At one point an officer drew his weapon as he tried to break up a human chain that had formed on Airline Highway. But as the rally returned to a gas station down the street, officers were ordered to back down. Roughly 100 protesters celebrated as police watched in grim silence. Thirty-one arrests were reported.
The chaotic scene signaled not only rising tensions in Baton Rouge but a generational shift in how young African-Americans are dealing with the death of Alton Sterling, fatally shot by police early Tuesday morning as he sold CD’s outside a convenience store, as he had done virtually every day for seven years. Police say he had a gun, but family members say they don’t believe Sterling was armed.
“They’re restless. They’re angry. They’re irritated,” said Tammara Crawford, 30, of the protesters.
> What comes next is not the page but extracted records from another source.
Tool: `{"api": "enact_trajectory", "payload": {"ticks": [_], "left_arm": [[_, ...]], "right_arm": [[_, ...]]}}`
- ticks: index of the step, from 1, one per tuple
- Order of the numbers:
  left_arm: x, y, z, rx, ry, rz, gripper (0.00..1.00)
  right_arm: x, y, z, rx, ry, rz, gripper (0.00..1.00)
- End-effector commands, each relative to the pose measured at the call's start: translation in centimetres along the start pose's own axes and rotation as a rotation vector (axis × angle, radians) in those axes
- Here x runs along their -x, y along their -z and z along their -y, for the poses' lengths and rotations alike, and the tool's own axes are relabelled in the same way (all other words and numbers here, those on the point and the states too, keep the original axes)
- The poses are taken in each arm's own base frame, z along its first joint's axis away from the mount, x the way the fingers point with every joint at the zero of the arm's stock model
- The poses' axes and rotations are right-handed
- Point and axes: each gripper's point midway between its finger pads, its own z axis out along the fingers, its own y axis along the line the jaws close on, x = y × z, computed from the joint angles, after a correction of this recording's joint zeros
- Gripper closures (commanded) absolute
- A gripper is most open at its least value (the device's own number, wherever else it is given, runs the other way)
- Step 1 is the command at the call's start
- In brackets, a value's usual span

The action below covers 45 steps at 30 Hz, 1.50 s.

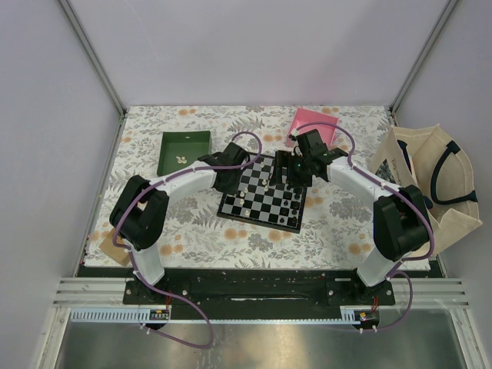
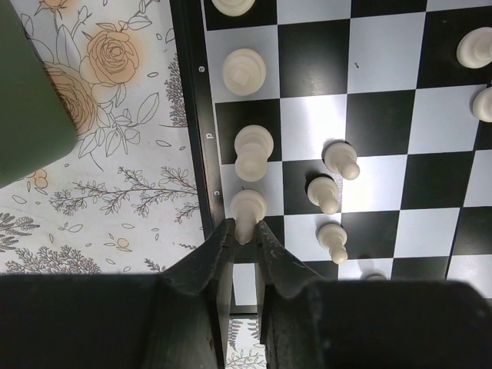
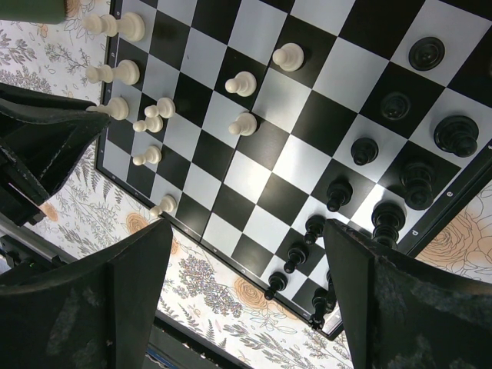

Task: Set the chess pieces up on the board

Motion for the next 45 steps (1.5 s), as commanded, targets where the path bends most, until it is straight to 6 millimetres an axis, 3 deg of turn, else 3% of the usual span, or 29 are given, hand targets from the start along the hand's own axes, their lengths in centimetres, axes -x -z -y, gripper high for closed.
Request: {"api": "enact_trajectory", "payload": {"ticks": [1,7,23,37,45], "left_arm": [[1.4,0.7,0.5,-0.032,0.001,0.050,0.83],[1.5,0.5,1.2,-0.059,0.012,0.051,0.85],[2.0,0.0,0.6,-0.021,0.024,0.078,0.85],[1.0,-0.1,0.3,-0.009,-0.004,0.026,0.85],[1.4,-0.4,0.5,-0.015,0.000,0.031,0.78]], "right_arm": [[1.2,0.2,-0.5,0.019,0.012,0.028,0.11],[1.1,0.1,-0.4,0.019,0.009,0.022,0.11],[1.3,0.3,-0.7,0.026,0.013,0.030,0.11],[1.2,0.2,-0.7,0.030,0.010,0.021,0.11],[1.1,0.1,-0.7,0.028,0.009,0.020,0.11]]}}
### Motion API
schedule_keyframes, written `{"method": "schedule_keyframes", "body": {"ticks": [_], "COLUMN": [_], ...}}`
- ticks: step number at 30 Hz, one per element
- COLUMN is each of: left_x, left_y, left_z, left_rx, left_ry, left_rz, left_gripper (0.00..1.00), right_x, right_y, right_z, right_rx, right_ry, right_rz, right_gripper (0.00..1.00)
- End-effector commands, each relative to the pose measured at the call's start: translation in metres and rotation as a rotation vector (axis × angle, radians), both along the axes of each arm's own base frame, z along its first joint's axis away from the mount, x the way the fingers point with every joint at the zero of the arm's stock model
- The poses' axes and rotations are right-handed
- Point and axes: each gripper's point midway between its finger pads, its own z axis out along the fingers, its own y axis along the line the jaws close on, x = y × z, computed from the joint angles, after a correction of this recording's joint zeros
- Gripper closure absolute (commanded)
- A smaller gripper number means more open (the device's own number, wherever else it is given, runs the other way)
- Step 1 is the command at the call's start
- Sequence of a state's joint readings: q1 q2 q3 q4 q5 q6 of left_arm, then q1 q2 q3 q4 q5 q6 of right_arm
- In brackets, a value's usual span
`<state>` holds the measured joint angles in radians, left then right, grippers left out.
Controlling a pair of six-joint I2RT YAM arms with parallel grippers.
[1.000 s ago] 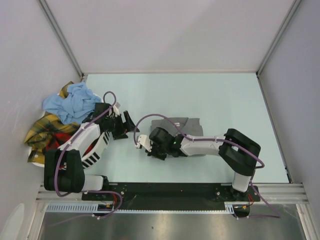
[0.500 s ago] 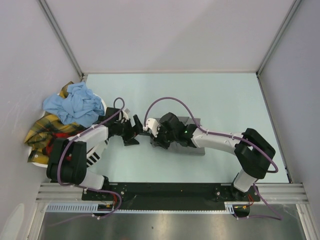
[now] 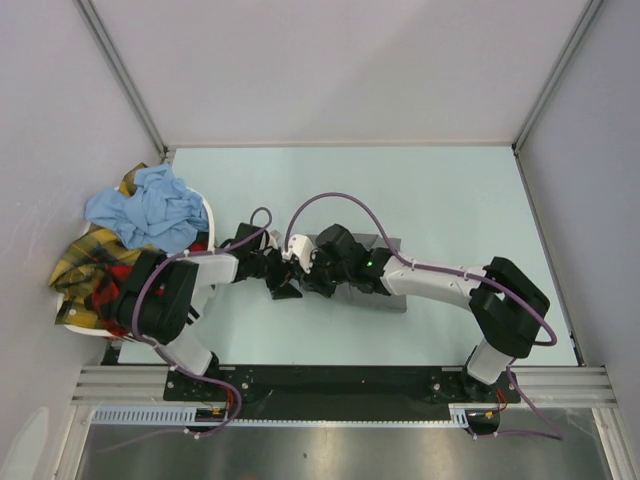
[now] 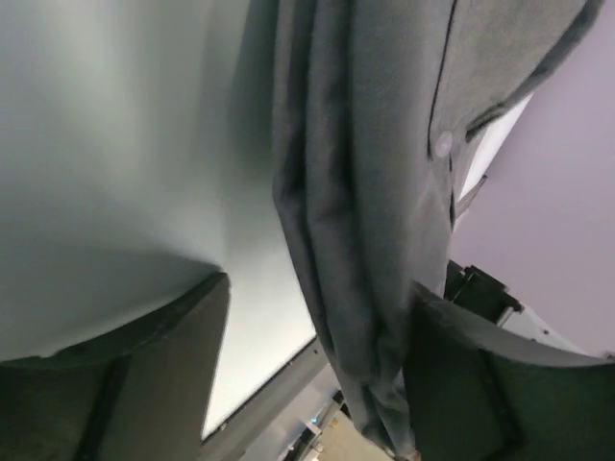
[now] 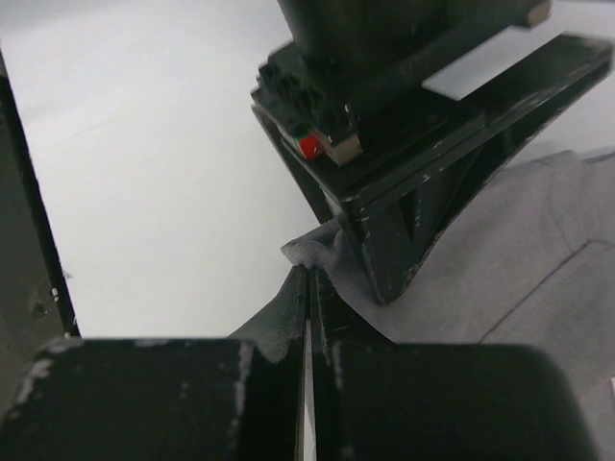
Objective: Fold and stack the long sleeve shirts
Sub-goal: Neatly place the folded shirt to the corner
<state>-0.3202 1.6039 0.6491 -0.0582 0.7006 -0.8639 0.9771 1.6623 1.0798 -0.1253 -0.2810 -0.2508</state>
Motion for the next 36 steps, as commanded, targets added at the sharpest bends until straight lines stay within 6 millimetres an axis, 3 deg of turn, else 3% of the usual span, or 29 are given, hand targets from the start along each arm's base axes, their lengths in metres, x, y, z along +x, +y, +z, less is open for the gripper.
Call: {"method": "schedule_keyframes", "body": {"ticks": [1,5,8,9,11,12,13,14,15,16,19,21,26,29,33,36], "left_x": [0.026,0.040,0.052,0.061,0.066,0.084,0.088,0.097,0.117,0.131,0.176,0.206,0.265,0.303,0.334,0.348], "left_y": [-0.015,-0.016,-0.021,-0.021,-0.015,-0.012,-0.003,0.001,0.003,0.013,0.029,0.039,0.093,0.117,0.153,0.162], "left_z": [0.000,-0.007,-0.004,-0.001,-0.004,0.001,0.000,-0.002,0.010,0.010,0.019,0.021,0.029,0.054,0.068,0.076], "left_rx": [0.003,0.046,0.041,0.063,0.111,0.158,0.200,0.234,0.251,0.282,0.362,0.425,0.508,0.528,0.570,0.551], "left_ry": [-0.060,-0.068,-0.107,-0.149,-0.144,-0.222,-0.213,-0.228,-0.297,-0.316,-0.418,-0.479,-0.530,-0.623,-0.669,-0.682], "left_rz": [-0.016,-0.043,-0.075,-0.095,-0.110,-0.129,-0.134,-0.135,-0.141,-0.114,-0.108,-0.128,-0.028,0.013,0.095,0.182], "left_gripper": [0.35,0.57,0.85,1.00,1.00,1.00,1.00,1.00,1.00,1.00,1.00,1.00,1.00,1.00,1.00,1.00], "right_x": [0.024,0.033,0.045,0.048,0.060,0.060,0.065,0.072,0.074,0.075,0.086,0.094,0.109,0.120,0.128,0.131], "right_y": [0.020,0.018,0.009,0.004,-0.010,-0.018,-0.026,-0.038,-0.048,-0.057,-0.088,-0.111,-0.156,-0.180,-0.201,-0.212], "right_z": [0.038,0.040,0.040,0.039,0.043,0.040,0.041,0.043,0.049,0.046,0.049,0.046,0.035,0.034,0.036,0.035], "right_rx": [0.113,0.114,0.112,0.104,0.113,0.098,0.102,0.107,0.117,0.115,0.127,0.115,0.091,0.083,0.072,0.061], "right_ry": [-0.065,-0.067,-0.053,-0.038,-0.003,0.024,0.046,0.065,0.073,0.088,0.138,0.173,0.223,0.224,0.222,0.221], "right_rz": [-0.052,-0.081,-0.125,-0.139,-0.195,-0.212,-0.239,-0.263,-0.278,-0.294,-0.365,-0.424,-0.539,-0.602,-0.650,-0.677], "right_gripper": [1.00,1.00,1.00,1.00,0.84,0.75,0.59,0.50,0.43,0.27,0.12,0.09,0.04,0.03,0.01,0.00]}}
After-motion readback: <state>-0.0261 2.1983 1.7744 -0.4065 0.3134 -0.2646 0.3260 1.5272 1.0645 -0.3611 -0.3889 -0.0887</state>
She was serving free pizza and sub sandwiches to protesters outside the Triple S Food Mart, where Sterling, 37, was killed.
There, the atmosphere was more like a “homecoming,” said Lakeisha Ford, who knew Sterling for most of his life. “We celebrate life down here.”
Baton Rouge police were nowhere to be seen as hundreds of people milled outside the convenience store.
“If they came down here there would be trouble,” Ford said.
Friday’s protests unfolded amid a warning from the FBI’s New Orleans Field Division that “multiple groups are calling for or planning riots and/or violence against law enforcement” in Baton Rouge.
Baton Rouge police would not say if any of the protesters they detained were arrested or eventually released.